:: Exercise objective ::
Both the line with "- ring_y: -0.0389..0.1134" and the line with "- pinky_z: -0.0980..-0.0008" in the records below must appear in the output, along with every line between them, exactly and with nothing added.

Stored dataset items
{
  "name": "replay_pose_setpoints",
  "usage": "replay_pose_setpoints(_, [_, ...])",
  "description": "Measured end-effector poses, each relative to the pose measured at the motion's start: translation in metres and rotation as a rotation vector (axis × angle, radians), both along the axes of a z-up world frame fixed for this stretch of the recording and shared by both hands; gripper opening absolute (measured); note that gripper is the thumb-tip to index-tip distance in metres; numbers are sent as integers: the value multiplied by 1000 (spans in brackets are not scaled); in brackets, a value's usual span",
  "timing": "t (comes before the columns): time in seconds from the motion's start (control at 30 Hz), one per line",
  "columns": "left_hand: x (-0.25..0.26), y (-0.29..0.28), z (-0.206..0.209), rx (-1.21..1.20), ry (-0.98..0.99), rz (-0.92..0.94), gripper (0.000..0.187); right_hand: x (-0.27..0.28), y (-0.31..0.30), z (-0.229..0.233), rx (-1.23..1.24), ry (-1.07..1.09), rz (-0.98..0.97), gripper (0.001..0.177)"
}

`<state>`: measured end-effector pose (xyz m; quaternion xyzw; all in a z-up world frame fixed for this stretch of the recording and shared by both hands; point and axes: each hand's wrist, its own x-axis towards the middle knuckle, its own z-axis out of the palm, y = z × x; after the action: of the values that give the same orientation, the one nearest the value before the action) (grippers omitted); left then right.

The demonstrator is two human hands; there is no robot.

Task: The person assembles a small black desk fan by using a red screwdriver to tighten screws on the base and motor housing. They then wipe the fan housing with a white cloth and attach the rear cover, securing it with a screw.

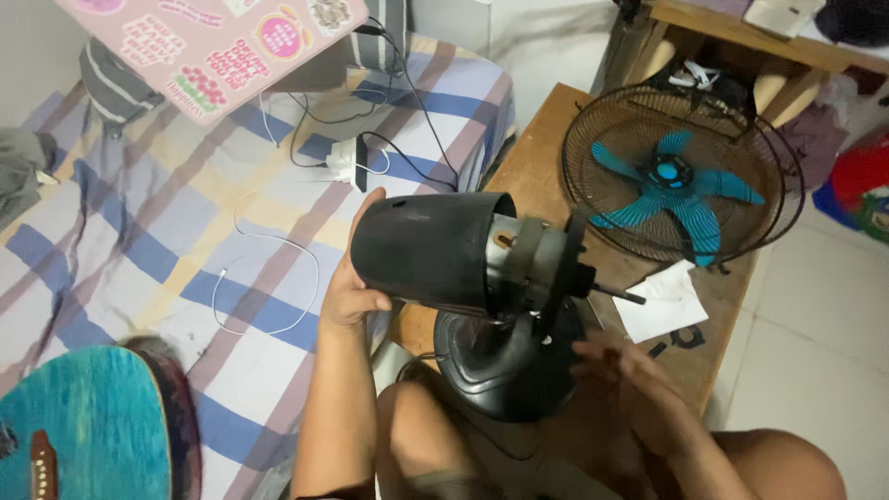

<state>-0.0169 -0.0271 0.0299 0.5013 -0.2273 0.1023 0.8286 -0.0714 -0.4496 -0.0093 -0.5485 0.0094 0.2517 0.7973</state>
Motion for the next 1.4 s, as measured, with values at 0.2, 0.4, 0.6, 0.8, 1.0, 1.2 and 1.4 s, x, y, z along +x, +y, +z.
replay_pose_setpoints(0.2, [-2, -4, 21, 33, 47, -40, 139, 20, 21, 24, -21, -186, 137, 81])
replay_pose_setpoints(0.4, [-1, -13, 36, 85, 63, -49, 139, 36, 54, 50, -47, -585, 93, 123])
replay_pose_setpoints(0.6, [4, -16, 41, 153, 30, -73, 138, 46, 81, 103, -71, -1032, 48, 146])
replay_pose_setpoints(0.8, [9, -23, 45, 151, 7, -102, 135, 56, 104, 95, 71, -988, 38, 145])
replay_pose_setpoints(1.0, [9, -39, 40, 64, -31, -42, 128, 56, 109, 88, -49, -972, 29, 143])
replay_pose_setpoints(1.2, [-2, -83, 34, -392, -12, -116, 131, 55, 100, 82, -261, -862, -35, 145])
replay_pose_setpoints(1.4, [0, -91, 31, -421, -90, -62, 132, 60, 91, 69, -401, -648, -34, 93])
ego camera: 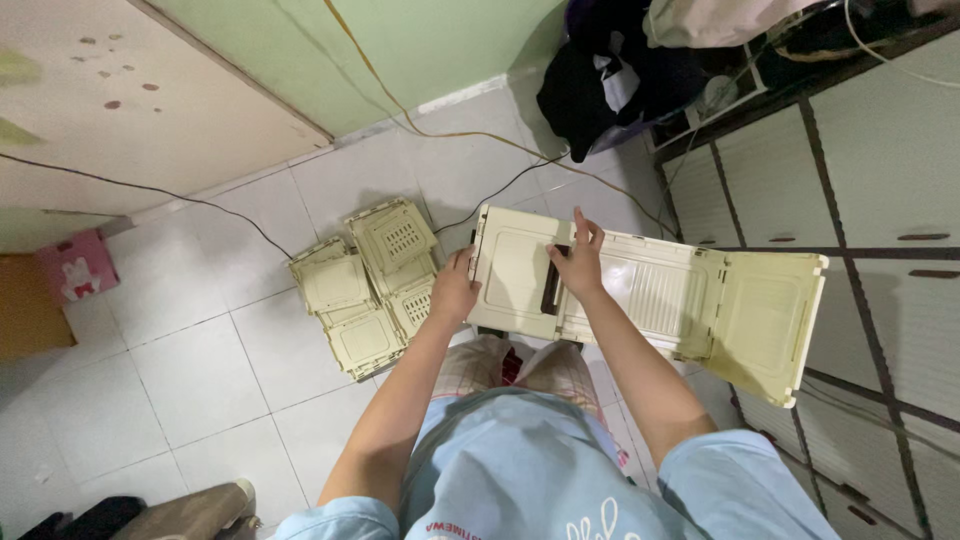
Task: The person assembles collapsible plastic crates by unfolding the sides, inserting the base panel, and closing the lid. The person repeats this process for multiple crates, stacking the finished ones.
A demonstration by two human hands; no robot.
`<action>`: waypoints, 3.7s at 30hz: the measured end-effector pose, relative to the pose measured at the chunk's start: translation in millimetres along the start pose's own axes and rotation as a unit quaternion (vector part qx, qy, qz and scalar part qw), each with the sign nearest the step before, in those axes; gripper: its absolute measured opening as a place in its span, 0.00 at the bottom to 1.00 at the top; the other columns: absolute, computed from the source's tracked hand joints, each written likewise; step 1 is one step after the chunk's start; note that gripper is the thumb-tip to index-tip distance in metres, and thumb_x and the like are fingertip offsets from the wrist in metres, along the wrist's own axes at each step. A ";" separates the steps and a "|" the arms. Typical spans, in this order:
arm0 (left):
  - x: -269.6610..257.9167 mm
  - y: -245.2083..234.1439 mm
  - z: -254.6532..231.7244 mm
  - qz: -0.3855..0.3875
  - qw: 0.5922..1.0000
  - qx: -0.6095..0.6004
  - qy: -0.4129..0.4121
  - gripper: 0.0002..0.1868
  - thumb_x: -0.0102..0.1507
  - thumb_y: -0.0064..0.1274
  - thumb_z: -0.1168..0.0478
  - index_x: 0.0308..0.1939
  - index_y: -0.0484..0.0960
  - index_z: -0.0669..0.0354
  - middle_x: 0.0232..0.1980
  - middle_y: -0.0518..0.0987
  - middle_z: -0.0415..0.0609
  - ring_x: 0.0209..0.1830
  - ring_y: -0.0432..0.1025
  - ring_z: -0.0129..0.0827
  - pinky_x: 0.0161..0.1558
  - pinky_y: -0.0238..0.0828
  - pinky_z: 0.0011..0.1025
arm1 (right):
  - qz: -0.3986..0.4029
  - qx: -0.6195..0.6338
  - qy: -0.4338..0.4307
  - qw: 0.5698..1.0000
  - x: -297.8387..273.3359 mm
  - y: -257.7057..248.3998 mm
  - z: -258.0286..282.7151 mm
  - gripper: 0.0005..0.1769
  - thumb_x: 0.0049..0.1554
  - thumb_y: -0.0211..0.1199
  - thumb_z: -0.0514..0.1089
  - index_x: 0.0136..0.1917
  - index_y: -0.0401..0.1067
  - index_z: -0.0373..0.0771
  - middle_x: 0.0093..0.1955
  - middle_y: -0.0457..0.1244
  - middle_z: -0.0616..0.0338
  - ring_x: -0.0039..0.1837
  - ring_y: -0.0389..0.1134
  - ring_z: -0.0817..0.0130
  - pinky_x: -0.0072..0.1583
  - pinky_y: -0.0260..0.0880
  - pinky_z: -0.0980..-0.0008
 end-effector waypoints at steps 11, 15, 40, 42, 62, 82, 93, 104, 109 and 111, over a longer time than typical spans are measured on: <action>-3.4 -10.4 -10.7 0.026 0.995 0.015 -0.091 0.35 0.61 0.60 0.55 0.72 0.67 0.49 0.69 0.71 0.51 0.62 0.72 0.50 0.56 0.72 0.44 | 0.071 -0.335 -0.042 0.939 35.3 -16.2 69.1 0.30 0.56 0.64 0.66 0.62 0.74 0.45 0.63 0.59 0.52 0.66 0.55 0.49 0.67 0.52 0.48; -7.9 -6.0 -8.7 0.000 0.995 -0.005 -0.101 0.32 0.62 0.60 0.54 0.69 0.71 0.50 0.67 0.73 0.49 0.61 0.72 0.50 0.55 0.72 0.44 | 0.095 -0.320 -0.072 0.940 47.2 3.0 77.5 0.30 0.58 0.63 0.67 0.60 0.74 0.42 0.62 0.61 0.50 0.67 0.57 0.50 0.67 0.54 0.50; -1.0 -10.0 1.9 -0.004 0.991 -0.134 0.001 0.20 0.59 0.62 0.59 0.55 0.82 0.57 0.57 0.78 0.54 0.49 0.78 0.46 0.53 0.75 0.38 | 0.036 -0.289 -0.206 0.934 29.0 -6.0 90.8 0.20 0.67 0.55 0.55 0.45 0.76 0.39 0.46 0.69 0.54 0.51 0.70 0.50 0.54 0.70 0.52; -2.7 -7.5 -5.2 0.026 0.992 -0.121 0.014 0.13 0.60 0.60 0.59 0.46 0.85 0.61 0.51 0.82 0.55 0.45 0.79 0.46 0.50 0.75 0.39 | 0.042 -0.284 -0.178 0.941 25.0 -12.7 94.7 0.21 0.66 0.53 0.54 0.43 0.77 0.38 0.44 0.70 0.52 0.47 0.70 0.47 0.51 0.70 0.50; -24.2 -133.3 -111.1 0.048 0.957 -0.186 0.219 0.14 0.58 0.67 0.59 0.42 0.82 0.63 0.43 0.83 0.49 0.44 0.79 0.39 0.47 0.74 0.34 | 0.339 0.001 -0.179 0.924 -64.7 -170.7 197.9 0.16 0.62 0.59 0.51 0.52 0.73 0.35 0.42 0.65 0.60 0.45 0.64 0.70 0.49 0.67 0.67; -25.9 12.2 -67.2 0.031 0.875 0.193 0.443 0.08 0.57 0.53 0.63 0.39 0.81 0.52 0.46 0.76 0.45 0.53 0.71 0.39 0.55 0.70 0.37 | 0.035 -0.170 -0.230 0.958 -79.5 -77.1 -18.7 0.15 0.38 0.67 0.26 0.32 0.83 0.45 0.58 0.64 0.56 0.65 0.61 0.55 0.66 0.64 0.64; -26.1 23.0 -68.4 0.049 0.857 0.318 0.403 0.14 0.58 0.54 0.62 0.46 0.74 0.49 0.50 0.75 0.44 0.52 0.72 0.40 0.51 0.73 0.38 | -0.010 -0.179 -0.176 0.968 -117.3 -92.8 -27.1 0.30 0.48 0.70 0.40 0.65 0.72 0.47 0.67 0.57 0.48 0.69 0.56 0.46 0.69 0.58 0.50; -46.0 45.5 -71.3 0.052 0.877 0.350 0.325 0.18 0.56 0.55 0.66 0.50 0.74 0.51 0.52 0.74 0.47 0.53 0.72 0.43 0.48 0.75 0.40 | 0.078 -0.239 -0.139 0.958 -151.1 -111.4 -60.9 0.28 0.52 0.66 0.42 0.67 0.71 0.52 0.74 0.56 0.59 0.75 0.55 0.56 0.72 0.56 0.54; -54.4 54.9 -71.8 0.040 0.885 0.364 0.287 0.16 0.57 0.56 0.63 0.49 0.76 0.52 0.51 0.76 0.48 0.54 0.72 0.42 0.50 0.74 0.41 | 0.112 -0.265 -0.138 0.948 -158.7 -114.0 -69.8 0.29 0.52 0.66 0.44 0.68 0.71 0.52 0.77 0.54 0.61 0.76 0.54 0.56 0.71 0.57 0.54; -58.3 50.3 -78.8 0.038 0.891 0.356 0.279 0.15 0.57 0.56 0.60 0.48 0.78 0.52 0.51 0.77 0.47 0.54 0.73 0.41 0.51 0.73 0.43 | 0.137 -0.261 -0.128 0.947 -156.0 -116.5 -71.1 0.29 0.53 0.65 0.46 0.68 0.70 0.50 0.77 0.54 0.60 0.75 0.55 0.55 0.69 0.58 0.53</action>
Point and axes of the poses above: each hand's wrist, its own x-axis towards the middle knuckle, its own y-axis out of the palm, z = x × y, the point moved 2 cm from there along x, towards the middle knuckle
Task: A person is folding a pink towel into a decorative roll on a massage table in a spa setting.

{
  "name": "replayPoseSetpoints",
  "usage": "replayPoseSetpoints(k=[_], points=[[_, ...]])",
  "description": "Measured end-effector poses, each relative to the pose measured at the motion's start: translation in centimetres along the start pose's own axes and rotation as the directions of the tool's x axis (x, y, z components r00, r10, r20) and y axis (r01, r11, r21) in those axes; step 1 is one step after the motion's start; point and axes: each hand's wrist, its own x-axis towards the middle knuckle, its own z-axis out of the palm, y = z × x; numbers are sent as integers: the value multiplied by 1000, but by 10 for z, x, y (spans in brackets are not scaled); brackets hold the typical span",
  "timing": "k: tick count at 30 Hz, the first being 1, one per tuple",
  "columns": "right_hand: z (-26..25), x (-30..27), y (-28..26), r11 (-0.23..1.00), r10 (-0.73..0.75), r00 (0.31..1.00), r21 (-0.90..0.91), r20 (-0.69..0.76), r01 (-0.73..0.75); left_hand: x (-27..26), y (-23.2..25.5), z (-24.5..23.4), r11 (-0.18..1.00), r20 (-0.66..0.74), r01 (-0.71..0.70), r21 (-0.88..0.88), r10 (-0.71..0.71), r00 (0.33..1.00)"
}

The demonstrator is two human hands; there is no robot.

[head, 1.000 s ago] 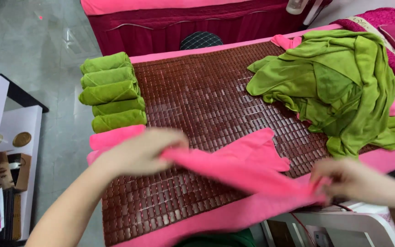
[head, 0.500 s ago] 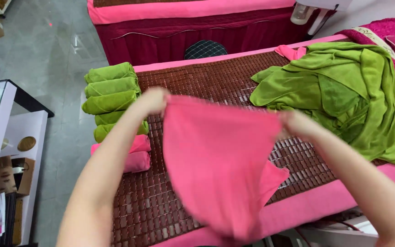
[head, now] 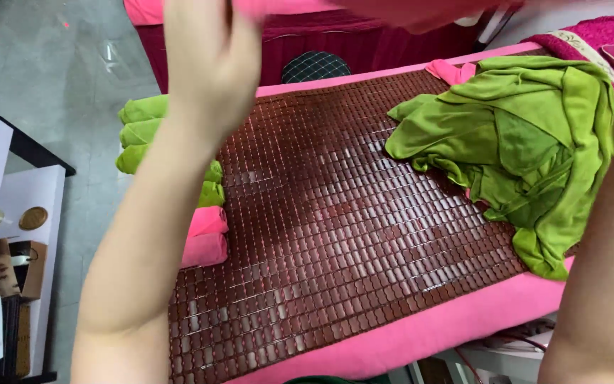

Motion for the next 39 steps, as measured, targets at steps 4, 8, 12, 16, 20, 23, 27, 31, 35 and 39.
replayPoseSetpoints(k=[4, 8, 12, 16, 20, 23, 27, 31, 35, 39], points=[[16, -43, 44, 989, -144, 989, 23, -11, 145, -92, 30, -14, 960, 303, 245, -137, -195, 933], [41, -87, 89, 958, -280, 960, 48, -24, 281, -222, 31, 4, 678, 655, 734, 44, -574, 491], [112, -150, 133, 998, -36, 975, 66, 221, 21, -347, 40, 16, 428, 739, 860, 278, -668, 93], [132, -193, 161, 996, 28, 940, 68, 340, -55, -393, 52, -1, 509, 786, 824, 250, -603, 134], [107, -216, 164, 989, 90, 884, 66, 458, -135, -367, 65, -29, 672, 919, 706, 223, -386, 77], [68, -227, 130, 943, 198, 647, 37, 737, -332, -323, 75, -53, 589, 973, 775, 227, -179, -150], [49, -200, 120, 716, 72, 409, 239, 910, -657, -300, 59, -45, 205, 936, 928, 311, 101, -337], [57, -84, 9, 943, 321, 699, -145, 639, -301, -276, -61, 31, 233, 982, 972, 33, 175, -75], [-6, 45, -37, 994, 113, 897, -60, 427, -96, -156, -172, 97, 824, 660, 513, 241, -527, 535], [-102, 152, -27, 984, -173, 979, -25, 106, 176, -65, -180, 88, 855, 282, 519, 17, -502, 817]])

:: Output for this exercise ::
  - ring_y: -0.0389..0.1134
  - ring_z: -0.0817..0.0130
  - pinky_x: -0.0072..0.1583
  - pinky_y: -0.0260..0.0880
  - pinky_z: -0.0980..-0.0008

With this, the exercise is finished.